Due to the fact that this table contains no Clustered index, the table will be considered a heap table that has no criteria to sort its pages and sort the data within the pages.
For more information about the heap table structure, check SQL Server table structure overview.
Because of this, the SQL Server Engine will use the pointers from the Non-Clustered index, that points to the location of the rest of the columns on the base table, to locate and retrieve the rest of columns from the underlying table, using a Nested Loops operator to join the Index Seek data with the set of data retrieved from the RID Lookup operator, also known as a Row Identifier operator, as shown in the SQL Server execution plan below:
A RID is a row locator that includes information about the location of that record such as the database file, the page, the slot numbers that helps to identify the location of the row quickly. If you move the mouse to point to the RID Lookup on the generated SQL Server execution plan to view the tooltip of that operator, you will see in the Output List, the list of columns that are requested by the query and returned by this operator, as these columns are not located in the Non-Clustered index, as shown below:
If you look at the RID Lookup operator in the SQL Server execution plan, you will see that the cost of that operator is high related to the overall weight of the plan, which is 50% in our example. This is due to the additional I/O overhead of the two different operations that are performed instead of a single one, before combining it with a Nested Loops operation. This overhead can be neglected when processing small number of rows. But if you are working with huge number of records, it is better to tune that query, rewrite the query by limiting the retrieved columns or create a covering index for that query. If the RID Lookup is eliminated by creating a covering index, the Nested Loops operator would not be needed in this SQL Server execution plan. To dig deeply in the covering index concept, check Working with different SQL Server indexes types.

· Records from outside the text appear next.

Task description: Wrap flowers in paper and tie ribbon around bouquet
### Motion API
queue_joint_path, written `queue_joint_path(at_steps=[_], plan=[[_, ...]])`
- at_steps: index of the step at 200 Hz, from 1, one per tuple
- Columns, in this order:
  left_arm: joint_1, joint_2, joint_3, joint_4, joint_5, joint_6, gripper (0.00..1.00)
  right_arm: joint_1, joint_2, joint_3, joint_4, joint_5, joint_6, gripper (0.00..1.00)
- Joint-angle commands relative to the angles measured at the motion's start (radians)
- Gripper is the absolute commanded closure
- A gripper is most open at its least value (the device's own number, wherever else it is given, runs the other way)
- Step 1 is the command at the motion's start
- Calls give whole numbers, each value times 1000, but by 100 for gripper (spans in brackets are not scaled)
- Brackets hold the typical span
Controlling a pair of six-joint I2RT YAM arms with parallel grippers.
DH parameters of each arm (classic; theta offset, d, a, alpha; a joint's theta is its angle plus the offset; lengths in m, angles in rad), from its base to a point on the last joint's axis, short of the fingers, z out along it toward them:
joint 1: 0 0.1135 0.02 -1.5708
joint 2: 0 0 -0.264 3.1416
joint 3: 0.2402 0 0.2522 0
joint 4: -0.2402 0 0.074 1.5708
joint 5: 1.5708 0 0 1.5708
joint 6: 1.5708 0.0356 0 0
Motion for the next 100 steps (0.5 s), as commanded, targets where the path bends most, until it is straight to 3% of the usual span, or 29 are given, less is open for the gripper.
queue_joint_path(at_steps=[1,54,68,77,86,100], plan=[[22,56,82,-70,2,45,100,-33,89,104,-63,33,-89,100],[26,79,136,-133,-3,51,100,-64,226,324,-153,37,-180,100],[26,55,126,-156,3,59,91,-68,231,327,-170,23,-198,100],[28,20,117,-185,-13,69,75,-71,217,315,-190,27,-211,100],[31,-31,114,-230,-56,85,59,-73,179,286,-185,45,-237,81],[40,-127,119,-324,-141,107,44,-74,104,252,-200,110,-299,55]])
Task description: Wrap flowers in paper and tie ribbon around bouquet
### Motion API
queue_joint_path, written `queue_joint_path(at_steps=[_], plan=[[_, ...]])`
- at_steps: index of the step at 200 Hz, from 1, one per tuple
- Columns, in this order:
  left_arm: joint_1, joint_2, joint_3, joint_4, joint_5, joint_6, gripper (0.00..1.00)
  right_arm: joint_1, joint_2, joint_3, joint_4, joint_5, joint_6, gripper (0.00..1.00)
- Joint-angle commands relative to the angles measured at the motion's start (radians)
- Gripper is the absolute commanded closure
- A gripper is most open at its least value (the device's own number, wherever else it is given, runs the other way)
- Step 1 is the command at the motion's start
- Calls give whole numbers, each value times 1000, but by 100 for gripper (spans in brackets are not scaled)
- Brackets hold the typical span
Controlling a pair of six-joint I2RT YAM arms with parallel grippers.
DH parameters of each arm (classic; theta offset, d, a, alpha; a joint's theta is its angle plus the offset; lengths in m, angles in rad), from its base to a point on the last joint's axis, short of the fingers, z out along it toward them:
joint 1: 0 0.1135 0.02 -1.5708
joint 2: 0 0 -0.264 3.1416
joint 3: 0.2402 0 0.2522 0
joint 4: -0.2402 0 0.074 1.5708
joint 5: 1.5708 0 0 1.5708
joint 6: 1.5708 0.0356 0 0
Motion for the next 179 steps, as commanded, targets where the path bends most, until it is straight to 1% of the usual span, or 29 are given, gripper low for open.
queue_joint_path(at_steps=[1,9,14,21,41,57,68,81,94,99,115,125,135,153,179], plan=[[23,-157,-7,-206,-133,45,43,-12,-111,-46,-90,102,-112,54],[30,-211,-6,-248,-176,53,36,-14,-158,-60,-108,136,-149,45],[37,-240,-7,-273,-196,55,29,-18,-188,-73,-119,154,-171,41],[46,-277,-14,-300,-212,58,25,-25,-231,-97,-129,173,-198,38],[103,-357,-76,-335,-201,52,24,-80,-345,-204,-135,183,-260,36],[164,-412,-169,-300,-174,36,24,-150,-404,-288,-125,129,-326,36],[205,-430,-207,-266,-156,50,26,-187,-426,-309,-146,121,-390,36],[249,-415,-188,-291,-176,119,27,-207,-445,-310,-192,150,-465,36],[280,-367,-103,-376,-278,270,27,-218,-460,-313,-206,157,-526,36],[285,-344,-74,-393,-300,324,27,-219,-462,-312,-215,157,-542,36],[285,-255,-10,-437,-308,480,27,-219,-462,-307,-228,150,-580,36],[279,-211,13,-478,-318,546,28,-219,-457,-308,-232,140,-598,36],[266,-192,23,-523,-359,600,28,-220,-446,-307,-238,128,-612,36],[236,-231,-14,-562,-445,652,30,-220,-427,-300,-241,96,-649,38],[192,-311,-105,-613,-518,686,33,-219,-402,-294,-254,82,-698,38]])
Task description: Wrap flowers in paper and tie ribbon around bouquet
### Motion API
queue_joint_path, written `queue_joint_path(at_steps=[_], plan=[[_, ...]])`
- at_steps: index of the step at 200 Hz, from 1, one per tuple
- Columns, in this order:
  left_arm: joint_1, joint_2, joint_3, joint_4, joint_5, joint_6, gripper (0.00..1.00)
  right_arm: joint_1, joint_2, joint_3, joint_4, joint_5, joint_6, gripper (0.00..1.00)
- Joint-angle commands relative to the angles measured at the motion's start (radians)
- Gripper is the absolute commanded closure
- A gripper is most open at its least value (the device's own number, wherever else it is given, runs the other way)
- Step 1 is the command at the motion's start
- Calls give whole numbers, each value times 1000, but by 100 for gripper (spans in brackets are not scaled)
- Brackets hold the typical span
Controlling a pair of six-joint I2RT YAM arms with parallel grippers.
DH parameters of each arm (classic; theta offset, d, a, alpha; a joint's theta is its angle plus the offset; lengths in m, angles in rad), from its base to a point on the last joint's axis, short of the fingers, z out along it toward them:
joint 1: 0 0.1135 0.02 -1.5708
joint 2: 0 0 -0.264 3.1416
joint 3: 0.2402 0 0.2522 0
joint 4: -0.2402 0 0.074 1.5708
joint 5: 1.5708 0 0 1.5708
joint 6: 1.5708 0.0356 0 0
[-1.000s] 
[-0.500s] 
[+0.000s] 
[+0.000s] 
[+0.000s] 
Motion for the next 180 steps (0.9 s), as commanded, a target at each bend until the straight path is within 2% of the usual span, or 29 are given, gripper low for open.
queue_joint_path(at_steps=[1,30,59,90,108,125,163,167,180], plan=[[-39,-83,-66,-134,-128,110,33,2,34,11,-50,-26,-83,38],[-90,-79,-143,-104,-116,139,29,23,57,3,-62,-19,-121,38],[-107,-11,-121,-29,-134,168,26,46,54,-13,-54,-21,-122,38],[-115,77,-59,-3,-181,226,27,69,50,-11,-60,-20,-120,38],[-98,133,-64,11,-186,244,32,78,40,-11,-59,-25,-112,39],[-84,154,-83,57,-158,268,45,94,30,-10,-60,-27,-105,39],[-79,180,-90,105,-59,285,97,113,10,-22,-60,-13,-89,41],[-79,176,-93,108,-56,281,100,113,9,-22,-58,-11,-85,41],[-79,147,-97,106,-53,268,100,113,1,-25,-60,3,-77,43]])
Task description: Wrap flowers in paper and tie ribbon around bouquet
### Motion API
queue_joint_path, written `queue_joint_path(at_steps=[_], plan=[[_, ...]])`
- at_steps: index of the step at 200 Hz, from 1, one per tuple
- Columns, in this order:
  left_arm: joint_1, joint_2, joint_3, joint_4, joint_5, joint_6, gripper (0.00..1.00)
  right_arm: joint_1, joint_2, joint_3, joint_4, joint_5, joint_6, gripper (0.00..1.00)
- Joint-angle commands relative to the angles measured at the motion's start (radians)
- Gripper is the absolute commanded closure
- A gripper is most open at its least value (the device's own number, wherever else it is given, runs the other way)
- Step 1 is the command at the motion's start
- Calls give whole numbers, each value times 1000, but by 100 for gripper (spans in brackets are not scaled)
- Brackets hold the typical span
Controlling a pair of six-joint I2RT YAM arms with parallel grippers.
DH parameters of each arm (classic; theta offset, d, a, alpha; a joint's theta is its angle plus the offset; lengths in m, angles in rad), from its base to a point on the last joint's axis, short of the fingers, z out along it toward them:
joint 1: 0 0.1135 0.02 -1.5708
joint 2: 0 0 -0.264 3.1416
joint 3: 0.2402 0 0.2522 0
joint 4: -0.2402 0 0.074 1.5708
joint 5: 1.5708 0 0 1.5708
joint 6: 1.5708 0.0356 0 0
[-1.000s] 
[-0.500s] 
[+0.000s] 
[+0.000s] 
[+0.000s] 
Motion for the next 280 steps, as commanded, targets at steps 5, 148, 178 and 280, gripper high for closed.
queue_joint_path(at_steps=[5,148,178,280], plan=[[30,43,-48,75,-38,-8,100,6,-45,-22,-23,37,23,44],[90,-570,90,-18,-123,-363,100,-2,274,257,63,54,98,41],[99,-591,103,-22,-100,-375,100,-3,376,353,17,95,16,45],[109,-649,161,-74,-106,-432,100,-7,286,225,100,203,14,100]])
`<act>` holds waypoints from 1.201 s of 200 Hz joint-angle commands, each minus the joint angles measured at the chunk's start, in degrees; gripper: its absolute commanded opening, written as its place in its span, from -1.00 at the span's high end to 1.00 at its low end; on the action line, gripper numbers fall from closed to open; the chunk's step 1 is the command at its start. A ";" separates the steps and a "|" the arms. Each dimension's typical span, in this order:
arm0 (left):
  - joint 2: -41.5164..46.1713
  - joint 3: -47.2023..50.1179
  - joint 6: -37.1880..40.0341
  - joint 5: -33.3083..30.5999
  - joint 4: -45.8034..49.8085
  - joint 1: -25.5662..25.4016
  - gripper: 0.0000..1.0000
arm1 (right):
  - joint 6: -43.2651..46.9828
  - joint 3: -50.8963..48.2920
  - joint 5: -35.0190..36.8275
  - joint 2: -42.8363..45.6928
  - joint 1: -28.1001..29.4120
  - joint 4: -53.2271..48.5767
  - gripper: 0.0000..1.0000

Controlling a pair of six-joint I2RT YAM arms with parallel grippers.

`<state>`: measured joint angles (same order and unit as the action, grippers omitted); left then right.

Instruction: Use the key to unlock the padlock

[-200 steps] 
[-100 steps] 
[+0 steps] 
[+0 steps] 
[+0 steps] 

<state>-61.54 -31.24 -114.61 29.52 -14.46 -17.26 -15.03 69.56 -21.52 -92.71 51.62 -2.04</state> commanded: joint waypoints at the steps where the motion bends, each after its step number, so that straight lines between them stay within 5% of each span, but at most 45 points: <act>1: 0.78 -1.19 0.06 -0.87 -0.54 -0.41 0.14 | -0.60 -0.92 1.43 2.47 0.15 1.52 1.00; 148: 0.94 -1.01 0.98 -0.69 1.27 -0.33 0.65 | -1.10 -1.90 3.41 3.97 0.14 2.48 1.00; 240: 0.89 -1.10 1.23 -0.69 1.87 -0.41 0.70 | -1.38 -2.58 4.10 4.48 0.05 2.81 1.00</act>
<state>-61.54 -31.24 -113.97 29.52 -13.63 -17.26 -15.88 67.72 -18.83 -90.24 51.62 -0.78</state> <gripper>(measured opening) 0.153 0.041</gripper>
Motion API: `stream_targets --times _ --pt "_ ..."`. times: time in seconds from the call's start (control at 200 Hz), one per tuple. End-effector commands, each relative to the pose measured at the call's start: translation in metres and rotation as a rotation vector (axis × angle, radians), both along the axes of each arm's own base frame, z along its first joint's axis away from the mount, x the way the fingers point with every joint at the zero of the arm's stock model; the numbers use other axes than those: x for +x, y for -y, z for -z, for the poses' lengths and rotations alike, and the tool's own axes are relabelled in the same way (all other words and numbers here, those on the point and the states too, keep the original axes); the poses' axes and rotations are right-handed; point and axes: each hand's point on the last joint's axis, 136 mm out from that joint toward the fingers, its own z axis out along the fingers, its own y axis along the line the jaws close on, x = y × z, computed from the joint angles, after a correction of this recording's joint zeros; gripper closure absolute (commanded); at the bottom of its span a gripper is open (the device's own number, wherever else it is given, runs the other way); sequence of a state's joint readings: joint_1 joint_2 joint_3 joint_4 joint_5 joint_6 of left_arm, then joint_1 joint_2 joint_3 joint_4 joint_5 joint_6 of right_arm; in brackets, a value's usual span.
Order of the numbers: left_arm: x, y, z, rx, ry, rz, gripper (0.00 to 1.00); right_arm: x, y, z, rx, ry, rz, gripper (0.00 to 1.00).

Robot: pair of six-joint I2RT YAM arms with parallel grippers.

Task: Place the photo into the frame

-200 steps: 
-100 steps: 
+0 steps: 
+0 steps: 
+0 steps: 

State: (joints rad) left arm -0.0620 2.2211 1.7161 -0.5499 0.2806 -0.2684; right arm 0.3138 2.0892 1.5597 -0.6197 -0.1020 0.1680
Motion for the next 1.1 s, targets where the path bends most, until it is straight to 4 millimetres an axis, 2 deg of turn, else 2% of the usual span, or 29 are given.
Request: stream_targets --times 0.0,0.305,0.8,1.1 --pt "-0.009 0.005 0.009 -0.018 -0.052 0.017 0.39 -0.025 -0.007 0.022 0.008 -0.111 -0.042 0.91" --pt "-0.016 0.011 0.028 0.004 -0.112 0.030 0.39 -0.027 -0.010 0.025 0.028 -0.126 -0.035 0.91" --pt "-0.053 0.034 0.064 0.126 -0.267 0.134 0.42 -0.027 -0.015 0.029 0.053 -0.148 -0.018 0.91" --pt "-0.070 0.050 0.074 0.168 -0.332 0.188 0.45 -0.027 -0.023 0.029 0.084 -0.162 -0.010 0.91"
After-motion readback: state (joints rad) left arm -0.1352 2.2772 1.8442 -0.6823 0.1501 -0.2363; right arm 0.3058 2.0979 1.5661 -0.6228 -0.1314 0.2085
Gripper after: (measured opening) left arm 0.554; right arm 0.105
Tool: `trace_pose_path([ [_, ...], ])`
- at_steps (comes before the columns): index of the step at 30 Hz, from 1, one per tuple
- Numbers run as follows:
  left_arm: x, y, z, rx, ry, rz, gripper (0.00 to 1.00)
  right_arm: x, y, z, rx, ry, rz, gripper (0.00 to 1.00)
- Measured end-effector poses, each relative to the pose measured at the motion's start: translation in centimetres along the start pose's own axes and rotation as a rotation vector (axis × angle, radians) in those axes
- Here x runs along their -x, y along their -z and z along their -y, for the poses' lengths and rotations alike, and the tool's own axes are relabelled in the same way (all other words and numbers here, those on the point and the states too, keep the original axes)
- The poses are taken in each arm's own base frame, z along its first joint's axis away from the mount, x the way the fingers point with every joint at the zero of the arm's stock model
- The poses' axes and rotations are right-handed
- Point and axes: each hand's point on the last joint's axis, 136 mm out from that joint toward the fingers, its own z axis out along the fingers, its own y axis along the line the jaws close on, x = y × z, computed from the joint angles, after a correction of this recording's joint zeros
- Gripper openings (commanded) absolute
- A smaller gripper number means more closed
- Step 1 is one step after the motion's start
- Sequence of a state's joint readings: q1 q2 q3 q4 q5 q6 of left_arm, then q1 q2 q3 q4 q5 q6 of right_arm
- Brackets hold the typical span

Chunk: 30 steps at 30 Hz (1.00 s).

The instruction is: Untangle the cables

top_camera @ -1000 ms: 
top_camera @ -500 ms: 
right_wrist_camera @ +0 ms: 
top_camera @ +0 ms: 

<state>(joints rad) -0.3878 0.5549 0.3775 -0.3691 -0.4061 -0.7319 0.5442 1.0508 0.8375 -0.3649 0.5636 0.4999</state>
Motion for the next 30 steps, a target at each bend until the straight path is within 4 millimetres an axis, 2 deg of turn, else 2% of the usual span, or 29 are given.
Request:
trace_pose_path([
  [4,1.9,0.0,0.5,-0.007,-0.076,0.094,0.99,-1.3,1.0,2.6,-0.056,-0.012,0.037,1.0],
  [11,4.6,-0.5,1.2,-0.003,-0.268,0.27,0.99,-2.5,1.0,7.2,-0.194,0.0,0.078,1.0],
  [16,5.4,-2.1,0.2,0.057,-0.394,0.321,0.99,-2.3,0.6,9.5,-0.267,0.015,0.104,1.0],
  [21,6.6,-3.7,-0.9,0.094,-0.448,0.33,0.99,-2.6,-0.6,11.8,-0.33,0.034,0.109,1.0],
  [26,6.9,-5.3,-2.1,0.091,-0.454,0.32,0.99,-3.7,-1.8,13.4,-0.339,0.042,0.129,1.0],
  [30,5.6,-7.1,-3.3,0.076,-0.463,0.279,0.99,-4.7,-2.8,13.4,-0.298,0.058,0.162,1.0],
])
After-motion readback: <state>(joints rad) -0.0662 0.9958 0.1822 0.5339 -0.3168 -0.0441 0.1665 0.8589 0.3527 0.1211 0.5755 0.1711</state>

SQL Server Key Lookup Operator
The Key Lookup operator is the Clustered equivalent of the RID Lookup operator described in the previous section. Assume that we have the below Clustered index that is created on the ID column of the EmpFirst_Name table, using the CREATE INDEX T-SQL statement below:
CREATE CLUSTERED INDEX IX_ExPlanOperator_P2_ID on ExPlanOperator_P2 (ID)
If you try to run the previous SELECT statement that retrieves information about all employees with a specific EmpFirst_Name values, after including the Actual SQL Server execution plan of that query:
SELECT * FROM ExPlanOperator_P2 WHERE EmpFirst_Name = 'BB'
Checking the SQL Server Execution Plan generated after executing the query, you will notice that the SQL Server Engine performed a seek operation on the Non-Clustered index to retrieve all the employees with the EmpFirst_Name column values equal to ‘BB’. But again, not all the columns can be retrieved from that Non-Clustered index. Therefore, the SQL Server Engine will derive benefits from the pointers existing on that Non-Clustered index that point to the rest of columns in the underlying table. And also due to the fact that this table is a Clustered table, that has a Clustered index that sorts that table’s data, the Non_Clustered index pointers will point to the Clustered index instead of pointing to the underlying table. The rest of columns will be retrieved using a Nested Loops operator to join the Index Seek data with the data retrieved from the Key Lookup operator, as the SQL Server Engine is not able to retrieve the rows in a shot. In other words, the SQL Server Engine will use the clustered index key as a reference to look up for the data that is stored in the clustered index using the clustered key values stored in the Non-Clustered index, as shown in the SQL Server execution plan below:
Similar to the RID Lookup operator, the Key Lookup is very expensive as it requires additional I/O overhead, depending on the number of records. In addition, the Key Lookup operator is an indicator that a covering or included index is required and may enhance the performance of that query by eliminating the need of the Key Lookup and Nested Loops operators. For example, if we include all the required columns in the existing Non-Clustered index, using the CREATE INDEX T-SQL statement below:
CREATE INDEX IX_ExPlanOperator_P2_EmpFirst_Name ON ExPlanOperator_P2 (EmpFirst_Name) INCLUDE (ID,EmpLast_name, EmpAddress, EmpPhoneNum) WITH (DROP_EXISTING = ON)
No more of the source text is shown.